This high concentration of disease variants in exons created an opportunity: if most pathogenic variants are in just 1-2% of the genome, we could focus our sequencing there.

Head-to-Head Comparison: WES vs WGS

Before diving into details, let’s see how these approaches compare:

Figure 6-1. WES vs WGS: What Do You See?

Figure 6-1. WES vs WGS: What Do You See? WES targets only the coding regions (exons), capturing about 1-2% of the genome where most disease-causing variants reside. WGS sequences the entire genome, including exons, introns, and regulatory regions, providing complete coverage but at higher cost and complexity.
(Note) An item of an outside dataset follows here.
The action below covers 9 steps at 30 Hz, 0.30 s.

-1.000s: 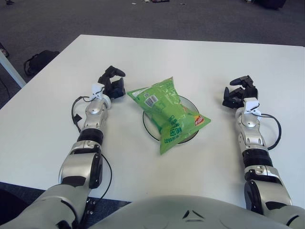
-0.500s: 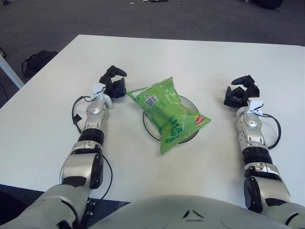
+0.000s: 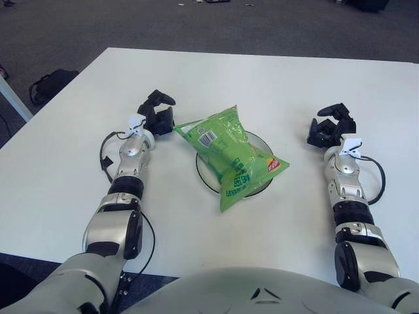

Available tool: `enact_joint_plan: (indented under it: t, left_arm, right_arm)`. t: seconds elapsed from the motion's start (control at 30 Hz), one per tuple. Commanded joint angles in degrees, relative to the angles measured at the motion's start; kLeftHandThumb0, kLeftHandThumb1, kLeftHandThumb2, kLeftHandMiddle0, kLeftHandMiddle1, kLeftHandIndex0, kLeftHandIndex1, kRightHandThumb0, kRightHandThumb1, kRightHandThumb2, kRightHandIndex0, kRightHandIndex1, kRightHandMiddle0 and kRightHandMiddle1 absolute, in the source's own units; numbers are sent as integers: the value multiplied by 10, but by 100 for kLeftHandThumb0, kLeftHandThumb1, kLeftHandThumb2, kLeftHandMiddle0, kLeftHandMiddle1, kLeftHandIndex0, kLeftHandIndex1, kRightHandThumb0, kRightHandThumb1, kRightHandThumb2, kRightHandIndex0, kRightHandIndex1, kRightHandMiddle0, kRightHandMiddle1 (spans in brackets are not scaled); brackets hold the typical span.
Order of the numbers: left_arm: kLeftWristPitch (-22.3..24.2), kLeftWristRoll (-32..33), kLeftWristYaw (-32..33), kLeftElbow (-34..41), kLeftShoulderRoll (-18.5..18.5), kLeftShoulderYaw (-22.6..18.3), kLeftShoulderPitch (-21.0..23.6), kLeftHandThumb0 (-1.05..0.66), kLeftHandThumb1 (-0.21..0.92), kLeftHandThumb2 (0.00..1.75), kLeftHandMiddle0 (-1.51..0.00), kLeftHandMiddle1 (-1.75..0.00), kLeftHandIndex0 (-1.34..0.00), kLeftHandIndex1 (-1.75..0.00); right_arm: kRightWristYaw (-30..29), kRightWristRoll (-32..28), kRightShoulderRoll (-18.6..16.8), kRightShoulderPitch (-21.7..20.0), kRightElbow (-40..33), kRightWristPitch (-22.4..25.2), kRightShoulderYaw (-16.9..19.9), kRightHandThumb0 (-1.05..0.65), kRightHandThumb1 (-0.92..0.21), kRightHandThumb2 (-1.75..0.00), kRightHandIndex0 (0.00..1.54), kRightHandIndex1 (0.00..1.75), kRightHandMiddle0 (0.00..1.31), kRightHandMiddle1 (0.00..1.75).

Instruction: Put the snack into the plate.

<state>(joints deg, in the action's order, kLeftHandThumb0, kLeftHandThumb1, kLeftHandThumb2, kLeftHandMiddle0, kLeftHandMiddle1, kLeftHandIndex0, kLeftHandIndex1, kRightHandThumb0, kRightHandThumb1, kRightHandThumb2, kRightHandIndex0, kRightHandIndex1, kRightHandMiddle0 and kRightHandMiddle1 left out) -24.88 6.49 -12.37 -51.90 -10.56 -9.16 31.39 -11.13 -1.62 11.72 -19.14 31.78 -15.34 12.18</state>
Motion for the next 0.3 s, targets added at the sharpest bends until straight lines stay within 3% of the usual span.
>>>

Feature	Whole-Exome Sequencing (WES)	Whole-Genome Sequencing (WGS)
Coverage	~1-2% of genome (exons only)	100% of genome
Target size	30-50 million bases	3.2 billion bases
Data per sample	~6 GB	~90-100 GB
Cost (2024)	~$400-500	~$600-1,000
Typical depth	100-150X	30-40X
SNVs/indels in exons	✓ Excellent	✓ Excellent
Structural variants	✗ Mostly missed	✓ Detected
Non-coding variants	✗ Missed	✓ Detected
Regulatory regions	✗ Missed	✓ Detected
Repeat expansions	✗ Missed	✓ Detected (especially with long reads)
Analysis complexity	Lower fewer variants	Higher millions of variants
Interpretation	Easier focus on coding	Harder non-coding interpretation uncertain
Diagnostic yield (rare disease)	25-50%	30-55% (slightly higher)
Best for	Known coding disorders, cost-sensitive studies	Complex cases, structural variants, discovery

Whole-Exome Sequencing (WES): The Focused Approach

How It Works

WES doesn’t actually sequence only exons that would be technically challenging. Instead, it uses a clever trick called target capture or enrichment:

Extract DNA and break it into fragments (just like WGS)
Add special “bait” molecules short DNA sequences complementary to exons, labeled with biotin
These baits bind to exonic fragments through complementary base pairing
Add streptavidin-coated magnetic beads that bind tightly to biotin
Use a magnet to pull down the beads with captured exons attached
Wash away non-exonic DNA (introns, intergenic regions get discarded)
Release and sequence only the captured exonic fragments

Think of it like using a magnet to pick out just the metal pieces from a mixed pile of materials.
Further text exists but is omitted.